During the pandemic, the evolution of scientific thinking about masks took place. Monica Gandhi, an infectious disease expert at the University of California, San Francisco, said that science has shown that facial coverings “have a higher thread count, more than one layer, and use “electrostatic filtering” masks such as surgical masks.” It provides the best protection.

Gandhi said: “Let the public know that masks protect you and others will make skeptics more convincing, saying that masks play an important role in reducing the spread and disease in public places19.”

It is not clear whether masks may reduce the severity of the disease by suppressing some but not all incoming virus particles. On September 8, Gandhi and her UCSF colleague George Rutherford (George Rutherford) suggested that the dose of the virus that people are exposed to may affect the severity of the disease. Scientists say that the mask can filter out enough water droplets, which in some cases can lead to asymptomatic or mild illness and a certain degree of immunity.

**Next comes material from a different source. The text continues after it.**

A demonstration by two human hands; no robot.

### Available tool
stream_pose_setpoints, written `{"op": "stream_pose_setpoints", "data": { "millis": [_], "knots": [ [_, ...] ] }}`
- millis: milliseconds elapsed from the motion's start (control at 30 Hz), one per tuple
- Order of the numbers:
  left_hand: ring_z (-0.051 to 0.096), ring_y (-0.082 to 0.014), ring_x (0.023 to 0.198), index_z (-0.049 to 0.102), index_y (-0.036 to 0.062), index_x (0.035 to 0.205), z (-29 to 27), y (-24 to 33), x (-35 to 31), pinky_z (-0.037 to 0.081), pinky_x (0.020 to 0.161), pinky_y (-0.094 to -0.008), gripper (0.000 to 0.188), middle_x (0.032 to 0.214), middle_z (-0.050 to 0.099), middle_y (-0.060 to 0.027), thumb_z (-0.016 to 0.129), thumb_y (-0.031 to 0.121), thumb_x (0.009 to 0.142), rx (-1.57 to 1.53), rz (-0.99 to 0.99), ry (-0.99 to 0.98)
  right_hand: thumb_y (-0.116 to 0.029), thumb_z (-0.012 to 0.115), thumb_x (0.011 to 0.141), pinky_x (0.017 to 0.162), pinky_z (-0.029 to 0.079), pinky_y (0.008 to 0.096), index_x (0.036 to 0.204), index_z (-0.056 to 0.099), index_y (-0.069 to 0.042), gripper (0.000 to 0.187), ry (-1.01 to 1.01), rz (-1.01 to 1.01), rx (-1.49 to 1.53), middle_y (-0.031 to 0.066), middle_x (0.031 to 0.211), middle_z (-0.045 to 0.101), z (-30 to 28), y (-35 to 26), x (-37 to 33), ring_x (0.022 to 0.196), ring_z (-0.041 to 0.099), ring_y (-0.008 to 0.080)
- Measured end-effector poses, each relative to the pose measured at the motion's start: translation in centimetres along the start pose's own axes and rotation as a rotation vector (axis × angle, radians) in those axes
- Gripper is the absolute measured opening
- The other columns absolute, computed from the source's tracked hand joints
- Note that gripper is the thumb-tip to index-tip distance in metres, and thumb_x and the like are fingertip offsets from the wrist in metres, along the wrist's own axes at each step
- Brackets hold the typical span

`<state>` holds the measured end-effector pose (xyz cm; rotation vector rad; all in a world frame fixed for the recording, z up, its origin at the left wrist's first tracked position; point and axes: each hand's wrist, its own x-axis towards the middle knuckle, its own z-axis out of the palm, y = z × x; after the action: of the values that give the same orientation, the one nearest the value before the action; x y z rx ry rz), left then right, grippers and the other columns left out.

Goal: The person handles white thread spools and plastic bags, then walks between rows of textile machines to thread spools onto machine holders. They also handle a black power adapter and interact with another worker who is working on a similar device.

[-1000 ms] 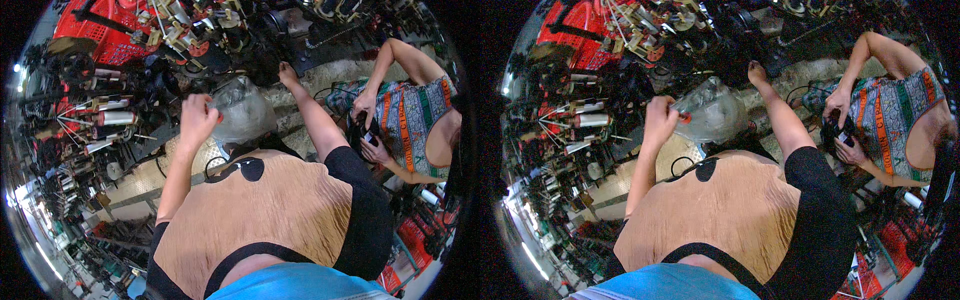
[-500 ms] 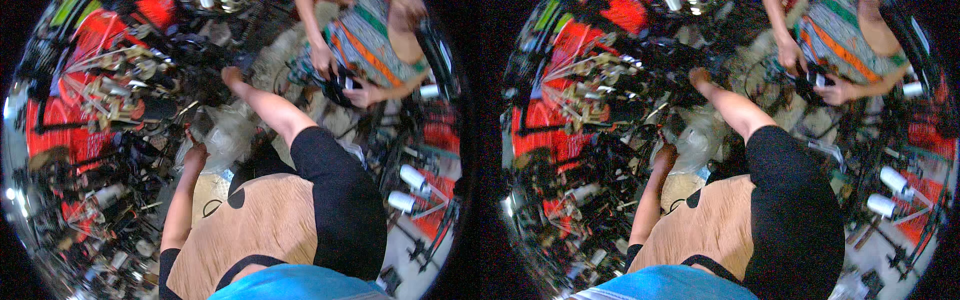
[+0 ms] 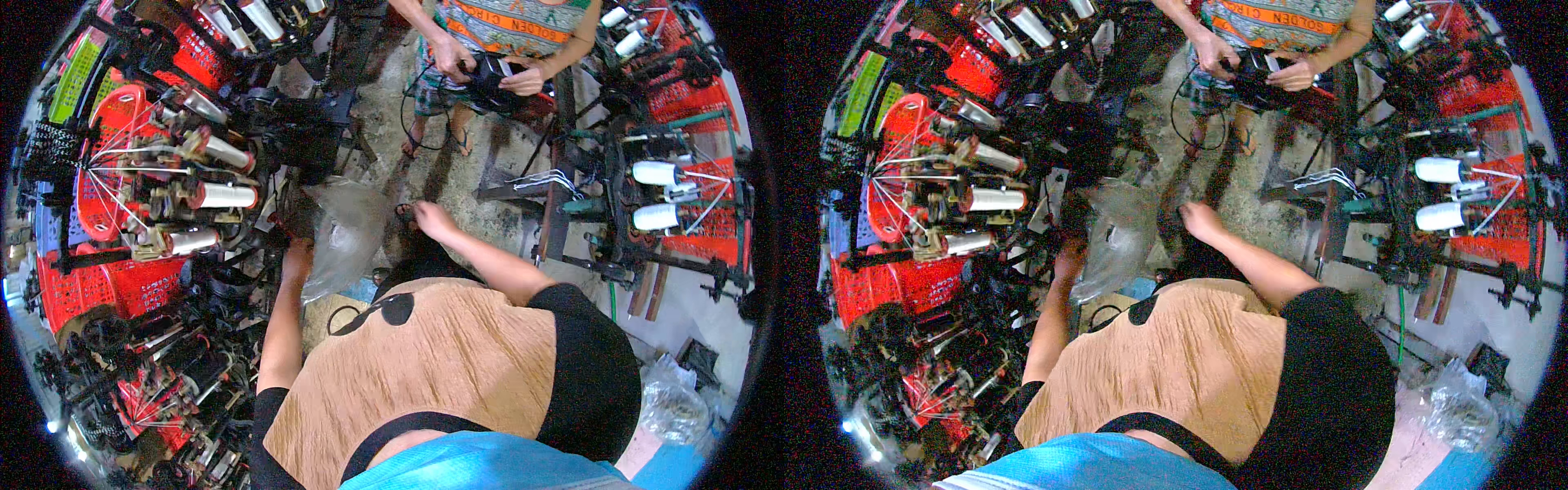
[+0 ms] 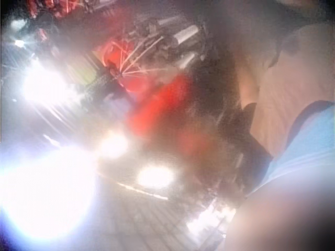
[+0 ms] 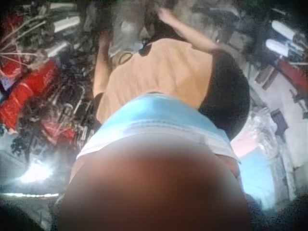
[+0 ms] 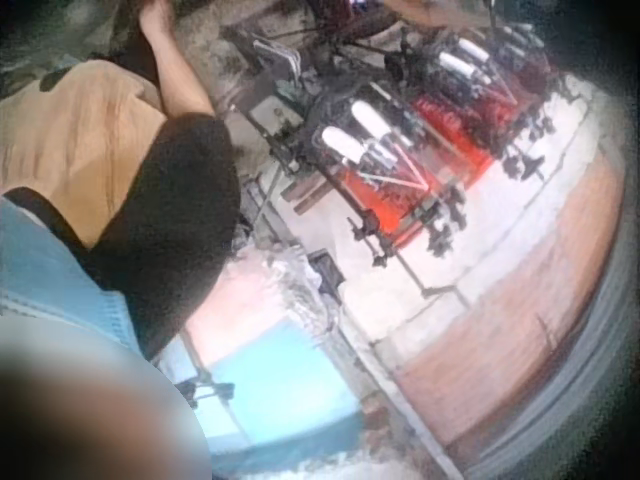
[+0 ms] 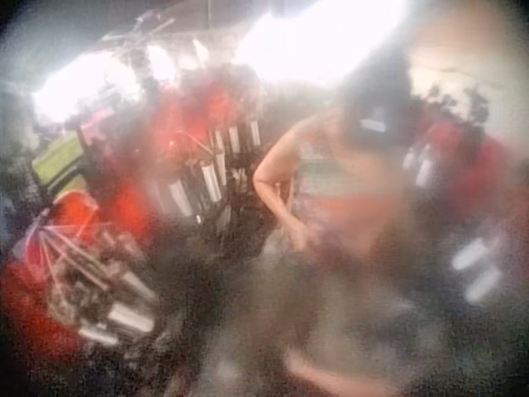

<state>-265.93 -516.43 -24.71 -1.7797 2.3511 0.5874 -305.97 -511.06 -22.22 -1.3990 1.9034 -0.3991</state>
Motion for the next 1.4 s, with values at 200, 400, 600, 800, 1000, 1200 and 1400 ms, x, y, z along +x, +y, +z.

On October 23, some other famous experts, including Angela Rasmussen of Columbia University and Saskia Popescu of George Mason University, pointed out in a letter to the editor that the science is preliminary and it is just a hypothesis that people wearing masks inhale a small amount. virus.

The CDC did not mention this theory in its announcement this week. The agency emphasized that this update did not reflect the agency’s changes to the recommendations on wearing masks.

Brooks said: “Our guidance is still the same.” “More data supports this, and it highlights the personal protection we want to ensure that people understand.”